The Data-Centric Approach to Artificial Intelligence

Jun 21, 2022
3 min read

"Who has the data has the power." In 2022, nobody disagrees with O'Reilly on the potential of data. With technology reaching newer heights and exploring newer domains, data powers the process in every respect.

AI pioneer, Andrew Ng, co-founder of the popular e-learning platform Coursera and former head of Google Brain, advocated that it's high time we switch our focus from the performance of several data models to the quality of the data being made available to existing systems. Data-centric AI is precisely defined by Ng as "the discipline of systematically engineering the data required to develop a successful AI system."

Data Vs Code: A closer look

The model-centric approach targets the development and optimization of algorithms to drive the entire process. This, in turn, limits our scope to ameliorate the gross efficiency of most programs. Oversaturation will only lead it to transform into a program run under a very selective responsive mechanism. A vast section of the AI community believes that the hype over model architecture kills the overall productivity of any program to a large extent. Therefore, the significant implications of following such a strategy will definitely highlight how the quality of data might play a hindrance when fed to sophisticated programs.

And that's why data needs to be the bedrock for any AI system to be more coherent and accurate. Quality over quantity is beyond doubt the absolute necessity prior to implementation. Refined and labelled data that is relevant to your project and is thoroughly consistent, when run through iteratively driven by proper error analysis, surely promises a more explicit outcome. Deploying an ML model is just the first few baby steps, but a collection of high-quality data periodically over time is what leads to accomplishment. Hence, neglecting the importance of data in AI is equivalent to boarding a sinking ship. Data is food for AI.

The Data-Centric Approach

Going by the general pathway that most project follows; when we are upbeat about adopting a data-centric approach, it is important that we collect the right data for our project. Storing compromised data irrelevant in the bigger scheme of things will only have a detrimental step towards improving accuracy. Quantity is not always the solution!

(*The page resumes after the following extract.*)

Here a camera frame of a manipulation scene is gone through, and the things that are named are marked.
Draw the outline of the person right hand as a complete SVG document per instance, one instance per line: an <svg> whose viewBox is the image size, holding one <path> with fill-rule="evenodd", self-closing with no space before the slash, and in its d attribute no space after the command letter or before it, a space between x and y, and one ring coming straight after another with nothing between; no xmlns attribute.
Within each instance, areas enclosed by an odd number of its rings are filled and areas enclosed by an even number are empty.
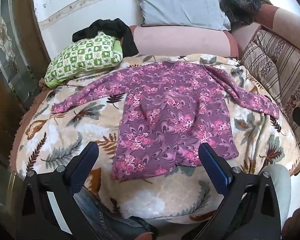
<svg viewBox="0 0 300 240"><path fill-rule="evenodd" d="M282 239L300 240L300 207L286 220L282 229Z"/></svg>

Labelling - Perhaps the most crucial step in the overall process as this is where we obtain our required clean data by continual reduction of noise, if present. For the quality of our data to be more systematic and consistent, one needs to tally the differences in labels for a specific sample independently labelled. On revising the labelling dictum, we try to reduce the points of disagreement till the consistency is achieved.

For example, suppose a data labeller is given an image of 2 iguanas and is instructed to indicate their position. In that case, they might come up with any one of the labels given besides on the right-hand side. Although none of them are technically wrong, such inconsistencies will only puzzle the neural networks.

Error analysis-driven iteration is the next step that involves training the model as soon as sufficient data has been collected. In contrast to the model-centric approach, where one needs to wait till the entire data has been mustered, it is evident how data-centric options save a lot more time. In addition, as the process is continuous, it is easily detectable whether the right data is being acquired or not and thus allows appropriate changes to be made.

Nevertheless, timely supervision of the input data when the model goes under production is of paramount significance. Drifts are inevitable as data evolves, just like how we evolve in this real world. For instance, data drifts might occur when a model encounters situations for which it is not adequately trained as the distribution of the incoming data did not count such cases. Like if a program that is only trained on properties of integers is now fed fractional values as input, data drift can be observed.

Concept drift, unlike data drift, is not as abrupt but surely adversely affects the performance of any model. A model trained on a dataset of the last decade on costs of commodities will never be able to predict the actual pricing of a similar product in 2022. Similarly, one can never expect a dataset trained as per today's standards will result in successful predictions as an outcome 10-20 years down the line.

Thus, to hold the code fixed and iteratively improve the data and not the vice-versa is what is actually proposed by the likes of Andrew Ng, who have called for the shift toward Data-centric AI.

Good Data

All the discussions above have only paved the way to a specific objective for MLOps: corroborating the availability of premium quality data in each phase of an ML project lifecycle. The fact that good data over big data needs to be the approach for efficiency-oriented developments raises a very basic question - How do you define Good Data?

In conclusion, it is fair enough to say that it is high time that the AI community overcomes its bias toward complex model architectures and treats data as an asset. Unlocking the true potential of data must be our objective if we want programs to run with greater efficiency and accuracy.